- _ABOUT THIS EXERCISE_: Would you please copy each line below that includes the string "outline"?

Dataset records

────

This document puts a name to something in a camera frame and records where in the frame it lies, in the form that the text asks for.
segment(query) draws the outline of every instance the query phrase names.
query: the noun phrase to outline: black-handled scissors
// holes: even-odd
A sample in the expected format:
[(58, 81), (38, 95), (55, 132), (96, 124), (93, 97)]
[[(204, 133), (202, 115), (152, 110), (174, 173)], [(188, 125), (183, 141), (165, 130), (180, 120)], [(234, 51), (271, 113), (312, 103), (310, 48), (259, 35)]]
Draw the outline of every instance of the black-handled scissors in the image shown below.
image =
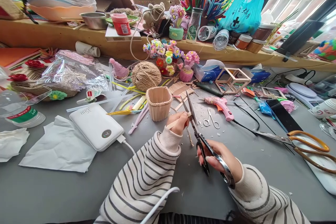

────

- _RESULT OF THIS EXERCISE_:
segment(query) draws the outline of every instance the query phrase names.
query: the noun phrase to outline: black-handled scissors
Draw the outline of every instance of the black-handled scissors in the image shown below.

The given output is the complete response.